TASK DETAILS: Please find the lines in the following records that hold "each", and copy them.

DATA FOR THIS EXERCISE:
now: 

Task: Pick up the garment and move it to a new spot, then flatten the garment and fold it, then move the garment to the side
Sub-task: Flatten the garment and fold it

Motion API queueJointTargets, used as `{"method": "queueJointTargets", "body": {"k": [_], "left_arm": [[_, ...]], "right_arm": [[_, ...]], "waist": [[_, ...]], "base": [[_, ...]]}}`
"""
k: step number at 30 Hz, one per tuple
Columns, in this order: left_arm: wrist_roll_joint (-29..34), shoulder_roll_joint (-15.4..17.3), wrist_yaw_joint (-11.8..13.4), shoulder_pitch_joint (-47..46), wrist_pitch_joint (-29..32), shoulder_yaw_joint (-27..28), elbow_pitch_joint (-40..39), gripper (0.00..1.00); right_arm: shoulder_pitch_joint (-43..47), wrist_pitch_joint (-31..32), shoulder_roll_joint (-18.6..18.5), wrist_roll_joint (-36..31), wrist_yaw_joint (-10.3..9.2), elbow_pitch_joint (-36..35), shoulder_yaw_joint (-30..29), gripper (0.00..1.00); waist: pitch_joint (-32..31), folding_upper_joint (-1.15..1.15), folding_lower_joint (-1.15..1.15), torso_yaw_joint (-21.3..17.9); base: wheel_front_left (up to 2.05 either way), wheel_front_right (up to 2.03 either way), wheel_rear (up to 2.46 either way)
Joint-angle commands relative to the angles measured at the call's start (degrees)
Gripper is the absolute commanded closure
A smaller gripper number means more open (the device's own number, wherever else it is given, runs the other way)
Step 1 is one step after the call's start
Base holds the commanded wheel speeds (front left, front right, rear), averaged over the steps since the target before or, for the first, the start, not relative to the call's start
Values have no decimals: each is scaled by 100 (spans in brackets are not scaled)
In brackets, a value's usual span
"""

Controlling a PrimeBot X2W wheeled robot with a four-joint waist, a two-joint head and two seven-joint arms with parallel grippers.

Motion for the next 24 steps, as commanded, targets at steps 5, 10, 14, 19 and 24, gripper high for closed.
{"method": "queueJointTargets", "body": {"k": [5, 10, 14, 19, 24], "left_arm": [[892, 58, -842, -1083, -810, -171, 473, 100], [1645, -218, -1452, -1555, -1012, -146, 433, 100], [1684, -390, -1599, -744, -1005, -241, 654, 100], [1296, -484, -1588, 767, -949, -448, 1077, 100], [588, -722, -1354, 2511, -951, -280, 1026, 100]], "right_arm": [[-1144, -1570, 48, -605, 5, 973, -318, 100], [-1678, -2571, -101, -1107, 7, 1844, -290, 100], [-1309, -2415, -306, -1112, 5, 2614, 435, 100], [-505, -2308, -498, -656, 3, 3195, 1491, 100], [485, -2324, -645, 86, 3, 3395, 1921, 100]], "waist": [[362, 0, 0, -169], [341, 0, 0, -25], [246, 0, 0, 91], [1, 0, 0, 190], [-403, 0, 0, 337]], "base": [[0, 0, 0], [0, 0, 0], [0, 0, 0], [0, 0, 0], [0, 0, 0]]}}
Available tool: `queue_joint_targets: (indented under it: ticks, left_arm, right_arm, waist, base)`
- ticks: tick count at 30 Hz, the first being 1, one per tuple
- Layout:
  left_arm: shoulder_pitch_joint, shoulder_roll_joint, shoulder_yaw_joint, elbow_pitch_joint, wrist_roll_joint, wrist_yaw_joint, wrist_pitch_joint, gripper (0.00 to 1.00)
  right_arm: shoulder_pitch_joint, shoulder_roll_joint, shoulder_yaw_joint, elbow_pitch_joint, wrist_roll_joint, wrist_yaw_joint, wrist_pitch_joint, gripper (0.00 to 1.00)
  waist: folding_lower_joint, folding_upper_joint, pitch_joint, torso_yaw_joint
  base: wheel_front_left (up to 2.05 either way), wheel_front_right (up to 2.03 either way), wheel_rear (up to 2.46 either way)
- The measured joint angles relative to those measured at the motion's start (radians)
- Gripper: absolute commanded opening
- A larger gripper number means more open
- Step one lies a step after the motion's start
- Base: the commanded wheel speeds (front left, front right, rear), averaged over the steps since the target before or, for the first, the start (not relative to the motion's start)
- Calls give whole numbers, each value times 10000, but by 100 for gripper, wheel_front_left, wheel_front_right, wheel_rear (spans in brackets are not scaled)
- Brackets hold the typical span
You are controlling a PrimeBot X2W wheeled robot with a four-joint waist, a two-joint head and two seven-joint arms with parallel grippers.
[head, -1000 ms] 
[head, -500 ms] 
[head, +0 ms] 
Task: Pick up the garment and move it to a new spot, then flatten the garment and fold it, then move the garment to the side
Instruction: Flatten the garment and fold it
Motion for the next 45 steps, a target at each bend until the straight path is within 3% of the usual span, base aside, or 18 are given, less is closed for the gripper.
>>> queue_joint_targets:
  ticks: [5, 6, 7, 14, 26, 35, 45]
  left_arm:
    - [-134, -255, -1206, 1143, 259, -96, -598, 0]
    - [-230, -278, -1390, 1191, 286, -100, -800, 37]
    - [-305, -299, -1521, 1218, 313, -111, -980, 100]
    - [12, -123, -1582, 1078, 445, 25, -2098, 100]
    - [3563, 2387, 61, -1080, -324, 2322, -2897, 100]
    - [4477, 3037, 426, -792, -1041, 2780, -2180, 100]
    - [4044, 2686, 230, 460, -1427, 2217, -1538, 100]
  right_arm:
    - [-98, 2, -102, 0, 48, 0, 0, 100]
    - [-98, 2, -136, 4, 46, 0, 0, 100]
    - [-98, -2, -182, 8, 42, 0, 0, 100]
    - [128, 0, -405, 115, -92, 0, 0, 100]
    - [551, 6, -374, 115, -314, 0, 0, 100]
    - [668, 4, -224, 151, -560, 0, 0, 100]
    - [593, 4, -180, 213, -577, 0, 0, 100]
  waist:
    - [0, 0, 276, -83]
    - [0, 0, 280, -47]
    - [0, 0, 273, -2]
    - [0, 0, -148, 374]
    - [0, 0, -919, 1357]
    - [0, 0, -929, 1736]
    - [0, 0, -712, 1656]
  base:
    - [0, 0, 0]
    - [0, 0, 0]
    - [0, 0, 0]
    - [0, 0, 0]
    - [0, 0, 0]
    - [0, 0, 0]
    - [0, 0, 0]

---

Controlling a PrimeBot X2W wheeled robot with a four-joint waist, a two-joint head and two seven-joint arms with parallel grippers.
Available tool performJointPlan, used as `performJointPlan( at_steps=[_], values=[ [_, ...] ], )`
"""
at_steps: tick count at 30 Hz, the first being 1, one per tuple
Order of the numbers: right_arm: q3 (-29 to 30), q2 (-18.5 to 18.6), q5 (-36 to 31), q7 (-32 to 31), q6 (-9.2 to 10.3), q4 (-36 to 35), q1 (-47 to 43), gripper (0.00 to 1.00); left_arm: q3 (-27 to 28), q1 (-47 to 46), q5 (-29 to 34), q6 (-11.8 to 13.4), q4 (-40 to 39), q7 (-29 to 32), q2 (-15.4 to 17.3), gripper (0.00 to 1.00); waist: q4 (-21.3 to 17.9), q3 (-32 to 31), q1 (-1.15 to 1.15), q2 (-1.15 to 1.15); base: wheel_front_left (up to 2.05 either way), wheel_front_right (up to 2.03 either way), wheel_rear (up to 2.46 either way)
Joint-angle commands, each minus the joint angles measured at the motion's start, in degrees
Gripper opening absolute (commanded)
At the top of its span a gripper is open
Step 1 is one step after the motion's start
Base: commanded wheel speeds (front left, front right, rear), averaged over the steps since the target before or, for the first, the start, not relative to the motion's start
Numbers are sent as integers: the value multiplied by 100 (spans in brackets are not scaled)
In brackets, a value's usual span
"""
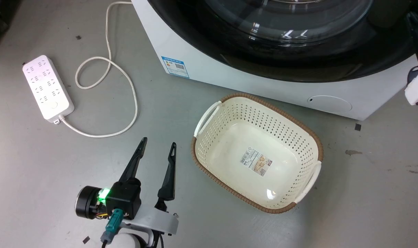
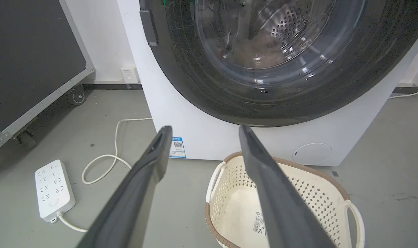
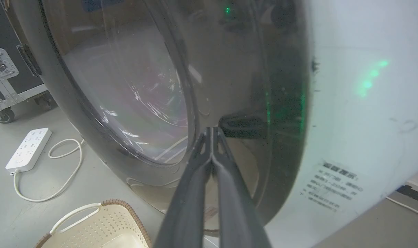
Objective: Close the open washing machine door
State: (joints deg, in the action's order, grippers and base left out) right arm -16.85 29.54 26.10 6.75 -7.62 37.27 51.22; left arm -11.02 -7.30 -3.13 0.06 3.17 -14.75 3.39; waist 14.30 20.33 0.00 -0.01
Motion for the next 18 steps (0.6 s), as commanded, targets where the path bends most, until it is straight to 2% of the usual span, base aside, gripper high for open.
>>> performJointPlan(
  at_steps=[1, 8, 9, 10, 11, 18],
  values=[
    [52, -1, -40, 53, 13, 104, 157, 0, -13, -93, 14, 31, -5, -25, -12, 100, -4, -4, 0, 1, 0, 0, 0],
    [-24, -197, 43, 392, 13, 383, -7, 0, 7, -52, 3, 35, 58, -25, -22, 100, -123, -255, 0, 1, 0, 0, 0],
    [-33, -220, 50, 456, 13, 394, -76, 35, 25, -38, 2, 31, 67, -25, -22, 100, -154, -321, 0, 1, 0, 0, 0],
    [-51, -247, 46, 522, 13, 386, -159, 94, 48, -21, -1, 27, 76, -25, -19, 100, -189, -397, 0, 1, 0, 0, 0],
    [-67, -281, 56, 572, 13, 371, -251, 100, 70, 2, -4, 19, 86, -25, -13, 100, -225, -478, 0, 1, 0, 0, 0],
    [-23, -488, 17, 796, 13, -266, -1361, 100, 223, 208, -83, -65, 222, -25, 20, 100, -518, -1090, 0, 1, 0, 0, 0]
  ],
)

RESULT:
Values have no decimals: each is scaled by 100 (spans in brackets are not scaled)
- Calls give whole numbers, each value times 10000, but by 100 for gripper, wheel_front_left, wheel_front_right, wheel_rear (spans in brackets are not scaled)
Motion for the next 45 steps, a target at each bend until the straight path is within 3% of the usual span, base aside, or 18 are given, less is closed for the gripper.
Joint-angle commands, each minus the joint angles measured at the motion's start, in degrees

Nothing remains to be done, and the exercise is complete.